Don't Believe Everything You Hear About Private Money

Don't Believe Everything You Hear About Private Money

This week I'd like to address some myths about private money, and hopefully correct some common misconceptions that seem to exist with regard to private money lending as an alternative mechanism for funding the refinance and acquisition of real estate.

Myth: As a broker, I should first try to use conventional bank financing, and if that doesn't work, then I should try to use some of the institutional non-conforming lenders, and if they won't do my loan, it must be so screwed up that I will--as a last resort--try to fund it using private money.

Fact: It is really a matter of recognizing the type of transaction that you are trying to finance. If you have a loan that fits within the typical parameters of your conventional or non-conforming sources, then these sources may well be your best option, but keep in mind that private money is not usually a last ditch effort, but rather an rather an alternative that may be the primary option if you recognize your loan scenario as a good fit for private money.

Many times, a transaction will involve a strong borrower and good property, but for some reason or other it doesn't fit neatly within the box with regard to an institutional analysis. I have always said that if the banks ever developed an imagination, I would be out of business. But that won't happen. The banks don't want to develop an imagination. They want to handle loans that can be mass processed and the only way to do that is to make loans that can be analyzed looking at very narrow and specifically defined criteria. That is why, for example, we love to do raw land loans, while the banks won't generally touch them. They require too much hands-on analysis.

When we make a loan, we roll up our sleeves and get involved. We meet the borrower and look at the property and speak to various parties to determine if the loan makes sense from a security point of view. And always keep in mind that our primary-though not our only-criteria is equity. We are an equity lender. If the equity is there, almost any other shortcoming can be overlooked.

Myth: Private money lenders always require appraisals.

Fact: Fairfield Financial almost never requires an appraisal (though on a few occasions we do). We look at all of the available data (cost basis, assessed value, comparables, income, etc.) and attempt to arrive at a value conclusion on our own. This not only knocks off a good $3,000-$5,000 from our commercial loans, but short-cuts the process by a good 2-3 weeks.

Myth: Private money lenders always require income verification.

Fact: Fairfield never asks for tax returns to verify income for private individuals who are a party to the transaction (though we generally need to see financials when an ongoing business is involved). We merely ask the individuals to state their incomes.

Myth: No lender will loan 100% of purchase price for a commercial property.

Fact: Fairfield has done just that on many occasions. We recognize that true value is sometimes quite different than the purchase price for a property, particularly when a real estate investor is making the buy. We will loan based on value and not get stuck on purchase price, so that on many occasions we have arranged for 100% financing not only of the acquisition price of the property, but also to cover the loan fees, closing costs, and a construction fund for deferred maintenance or renovation costs associated with the property.

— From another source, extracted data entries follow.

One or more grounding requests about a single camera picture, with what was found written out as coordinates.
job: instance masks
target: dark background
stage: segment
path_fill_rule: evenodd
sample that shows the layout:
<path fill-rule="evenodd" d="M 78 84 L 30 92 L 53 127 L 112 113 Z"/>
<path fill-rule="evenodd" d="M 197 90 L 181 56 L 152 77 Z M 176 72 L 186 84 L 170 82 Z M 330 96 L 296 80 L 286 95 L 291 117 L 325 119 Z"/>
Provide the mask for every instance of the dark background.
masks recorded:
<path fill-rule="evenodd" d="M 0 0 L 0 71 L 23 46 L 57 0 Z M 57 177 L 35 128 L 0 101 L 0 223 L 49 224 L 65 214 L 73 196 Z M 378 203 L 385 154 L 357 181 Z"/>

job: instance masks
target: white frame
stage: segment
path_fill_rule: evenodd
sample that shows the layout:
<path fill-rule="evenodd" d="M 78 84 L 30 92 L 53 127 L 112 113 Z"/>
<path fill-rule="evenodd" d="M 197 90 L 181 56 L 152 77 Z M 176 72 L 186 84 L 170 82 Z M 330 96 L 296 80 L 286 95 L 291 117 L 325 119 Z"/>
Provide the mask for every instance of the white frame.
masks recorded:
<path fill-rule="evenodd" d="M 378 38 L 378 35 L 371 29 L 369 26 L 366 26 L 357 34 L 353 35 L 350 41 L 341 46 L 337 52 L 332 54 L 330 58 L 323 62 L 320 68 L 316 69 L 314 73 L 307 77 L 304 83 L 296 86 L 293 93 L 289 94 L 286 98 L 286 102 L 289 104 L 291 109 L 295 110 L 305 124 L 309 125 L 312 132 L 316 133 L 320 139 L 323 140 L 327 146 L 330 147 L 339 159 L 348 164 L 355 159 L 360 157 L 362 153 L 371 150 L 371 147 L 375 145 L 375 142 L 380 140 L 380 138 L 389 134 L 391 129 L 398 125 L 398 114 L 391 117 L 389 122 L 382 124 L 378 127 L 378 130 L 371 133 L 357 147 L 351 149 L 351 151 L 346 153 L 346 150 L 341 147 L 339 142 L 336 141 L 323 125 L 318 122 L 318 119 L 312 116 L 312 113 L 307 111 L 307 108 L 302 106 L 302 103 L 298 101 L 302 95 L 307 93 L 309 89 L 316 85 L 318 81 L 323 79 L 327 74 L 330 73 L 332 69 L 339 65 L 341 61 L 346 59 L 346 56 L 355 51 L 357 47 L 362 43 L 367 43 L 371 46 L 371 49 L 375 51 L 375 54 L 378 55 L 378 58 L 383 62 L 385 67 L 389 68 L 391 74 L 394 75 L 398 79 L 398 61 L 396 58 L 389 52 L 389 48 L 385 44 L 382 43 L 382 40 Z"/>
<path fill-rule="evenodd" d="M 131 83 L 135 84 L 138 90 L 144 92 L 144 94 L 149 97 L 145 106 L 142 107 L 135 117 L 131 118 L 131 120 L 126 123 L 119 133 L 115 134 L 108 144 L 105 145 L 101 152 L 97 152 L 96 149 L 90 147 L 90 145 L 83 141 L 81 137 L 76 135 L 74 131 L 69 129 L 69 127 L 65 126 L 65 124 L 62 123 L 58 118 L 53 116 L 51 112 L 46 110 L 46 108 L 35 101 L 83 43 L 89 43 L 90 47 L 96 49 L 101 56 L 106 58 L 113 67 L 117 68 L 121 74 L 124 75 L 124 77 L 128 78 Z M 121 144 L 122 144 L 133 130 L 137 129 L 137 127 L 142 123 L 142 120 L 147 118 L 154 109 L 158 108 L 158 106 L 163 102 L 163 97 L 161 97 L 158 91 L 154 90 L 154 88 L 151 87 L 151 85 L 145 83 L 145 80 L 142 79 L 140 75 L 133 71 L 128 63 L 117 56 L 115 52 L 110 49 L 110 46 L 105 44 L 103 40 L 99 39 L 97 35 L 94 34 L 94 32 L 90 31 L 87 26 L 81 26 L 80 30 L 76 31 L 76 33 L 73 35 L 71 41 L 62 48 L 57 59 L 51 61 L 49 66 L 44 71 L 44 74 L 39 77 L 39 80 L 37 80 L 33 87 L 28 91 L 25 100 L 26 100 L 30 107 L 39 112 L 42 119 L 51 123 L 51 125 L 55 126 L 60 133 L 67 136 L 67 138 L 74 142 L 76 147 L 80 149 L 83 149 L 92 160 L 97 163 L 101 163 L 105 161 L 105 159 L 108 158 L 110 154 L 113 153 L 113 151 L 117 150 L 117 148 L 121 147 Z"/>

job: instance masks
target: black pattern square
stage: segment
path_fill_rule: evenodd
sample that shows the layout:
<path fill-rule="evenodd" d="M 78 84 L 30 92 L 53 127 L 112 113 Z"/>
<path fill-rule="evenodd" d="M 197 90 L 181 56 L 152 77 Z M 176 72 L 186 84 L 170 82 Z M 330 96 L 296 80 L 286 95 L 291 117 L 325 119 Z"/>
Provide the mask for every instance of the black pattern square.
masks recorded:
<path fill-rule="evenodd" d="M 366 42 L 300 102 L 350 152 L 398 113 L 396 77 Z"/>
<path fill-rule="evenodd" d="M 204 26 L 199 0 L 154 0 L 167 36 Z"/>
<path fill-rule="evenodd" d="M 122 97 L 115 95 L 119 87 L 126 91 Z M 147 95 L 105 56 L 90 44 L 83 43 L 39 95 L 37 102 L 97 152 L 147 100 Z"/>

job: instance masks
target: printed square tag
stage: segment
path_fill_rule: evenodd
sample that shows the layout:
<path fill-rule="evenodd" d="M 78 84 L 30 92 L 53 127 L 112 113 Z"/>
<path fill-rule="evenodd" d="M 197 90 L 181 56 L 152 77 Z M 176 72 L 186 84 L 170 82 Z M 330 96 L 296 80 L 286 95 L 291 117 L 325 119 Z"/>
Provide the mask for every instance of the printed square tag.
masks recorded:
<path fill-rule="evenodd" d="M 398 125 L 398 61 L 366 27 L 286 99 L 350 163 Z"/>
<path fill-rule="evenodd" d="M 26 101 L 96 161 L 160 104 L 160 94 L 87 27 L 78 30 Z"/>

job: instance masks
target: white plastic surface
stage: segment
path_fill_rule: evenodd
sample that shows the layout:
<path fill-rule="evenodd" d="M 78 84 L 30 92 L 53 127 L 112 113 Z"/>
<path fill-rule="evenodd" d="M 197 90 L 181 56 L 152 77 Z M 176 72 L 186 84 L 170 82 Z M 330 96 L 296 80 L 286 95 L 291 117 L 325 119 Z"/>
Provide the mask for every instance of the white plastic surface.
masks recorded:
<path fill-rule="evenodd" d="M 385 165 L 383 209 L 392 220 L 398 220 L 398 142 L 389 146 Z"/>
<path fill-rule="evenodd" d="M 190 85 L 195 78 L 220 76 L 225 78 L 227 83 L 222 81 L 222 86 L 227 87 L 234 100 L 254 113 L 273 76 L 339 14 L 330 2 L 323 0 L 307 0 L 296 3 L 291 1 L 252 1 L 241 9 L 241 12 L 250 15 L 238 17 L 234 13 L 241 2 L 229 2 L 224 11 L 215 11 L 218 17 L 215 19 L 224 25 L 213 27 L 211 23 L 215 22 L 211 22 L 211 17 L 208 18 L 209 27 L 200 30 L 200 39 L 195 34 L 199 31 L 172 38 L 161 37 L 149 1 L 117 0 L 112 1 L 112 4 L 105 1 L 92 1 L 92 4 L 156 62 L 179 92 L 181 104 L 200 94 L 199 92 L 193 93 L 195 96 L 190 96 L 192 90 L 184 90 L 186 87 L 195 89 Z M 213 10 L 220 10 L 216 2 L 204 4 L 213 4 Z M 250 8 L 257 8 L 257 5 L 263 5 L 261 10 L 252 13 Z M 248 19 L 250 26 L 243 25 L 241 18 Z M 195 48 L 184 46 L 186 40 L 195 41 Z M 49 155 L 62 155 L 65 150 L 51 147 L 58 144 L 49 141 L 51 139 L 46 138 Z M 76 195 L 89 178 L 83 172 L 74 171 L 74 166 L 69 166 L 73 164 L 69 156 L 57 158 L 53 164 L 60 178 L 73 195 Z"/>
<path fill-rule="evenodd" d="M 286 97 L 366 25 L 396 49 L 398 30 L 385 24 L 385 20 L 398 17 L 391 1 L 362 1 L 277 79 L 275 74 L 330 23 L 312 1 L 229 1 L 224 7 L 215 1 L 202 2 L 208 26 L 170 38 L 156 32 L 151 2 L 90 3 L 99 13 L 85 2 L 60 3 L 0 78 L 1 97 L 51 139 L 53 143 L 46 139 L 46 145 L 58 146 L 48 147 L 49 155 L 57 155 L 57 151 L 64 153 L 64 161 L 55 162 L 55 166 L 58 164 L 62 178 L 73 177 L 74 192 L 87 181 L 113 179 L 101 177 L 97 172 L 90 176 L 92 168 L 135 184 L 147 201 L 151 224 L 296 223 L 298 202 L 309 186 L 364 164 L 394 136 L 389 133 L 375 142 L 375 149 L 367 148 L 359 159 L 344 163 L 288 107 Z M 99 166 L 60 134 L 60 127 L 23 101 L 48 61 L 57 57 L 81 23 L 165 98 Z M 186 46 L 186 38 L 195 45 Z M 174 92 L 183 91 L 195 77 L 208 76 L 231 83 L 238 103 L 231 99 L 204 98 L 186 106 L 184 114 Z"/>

Myth: No lender will loan on a property that is in very poor condition.

Fact: Fairfield often loans on properties that in very bad condition. This is often where the opportunities lie. Sometimes the construction fund exceeds the acquisition cost. If a project makes sense and there is sufficient equity, we will do it.

Myth: No lender can fund in less than a week.

Fact: We can and we do. However, it only happens if the borrower/broker is very organized and when we are able to get their full support and cooperation. Typically we fund in two weeks.

Myth: It is very difficult for a first-time builder to get construction funding.

Fact: Fairfield has made many loans to first-time builders, developers, and real estate investors buying and rehabbing properties for a profit. We like to work with people who are just breaking into the business. Of course they must exhibit the basic characteristics that will allow one to do well in this realm: good supporting contacts, common sense, and the willingness to work hard. We have seen many of our inexperienced builders and investors not only succeed but excel, and that is satisfying for everyone.

Myth: No lender will loan 75% LTV on raw land.

Fact: Fairfield will provide up to 75% LTV funding on raw land refinances and acquisitions. To get to 75% we need to feel good about the borrower and good about the property, but we have done so on a number of occasions.

Myth: There are no alternatives to the few bank options that exist for financing floating homes.

Fact: Fairfield has developed a reputation for funding floating home loans. I lived on floating homes for nearly eight years and I love them, and Portland has more floating homes per capita than any other city in the nation. Bring us your floating homes loans. I'll go one step further. Bring us your floating home construction and renovation loans. We have frequently funded the expansion of a floating home (many people like to add a second story or fill in the boat well to create additional living space) or otherwise funded loans, for example, for the rebuilding of the logs and the stringers (the foundation on which floating homes float).

Myth: Agriculture loans and restaurant loans are almost impossible to do unless they meet strict conventional lending criteria. They are simply considered to be too risky.

Fact: Fairfield has done many restaurant loans. We will fund up to 75% in Oregon, Washington, and Idaho. Fairfield will also fund up to 75% on ag loans if the circumstances are right. However, note that we only fund ag loans in Oregon an Idaho.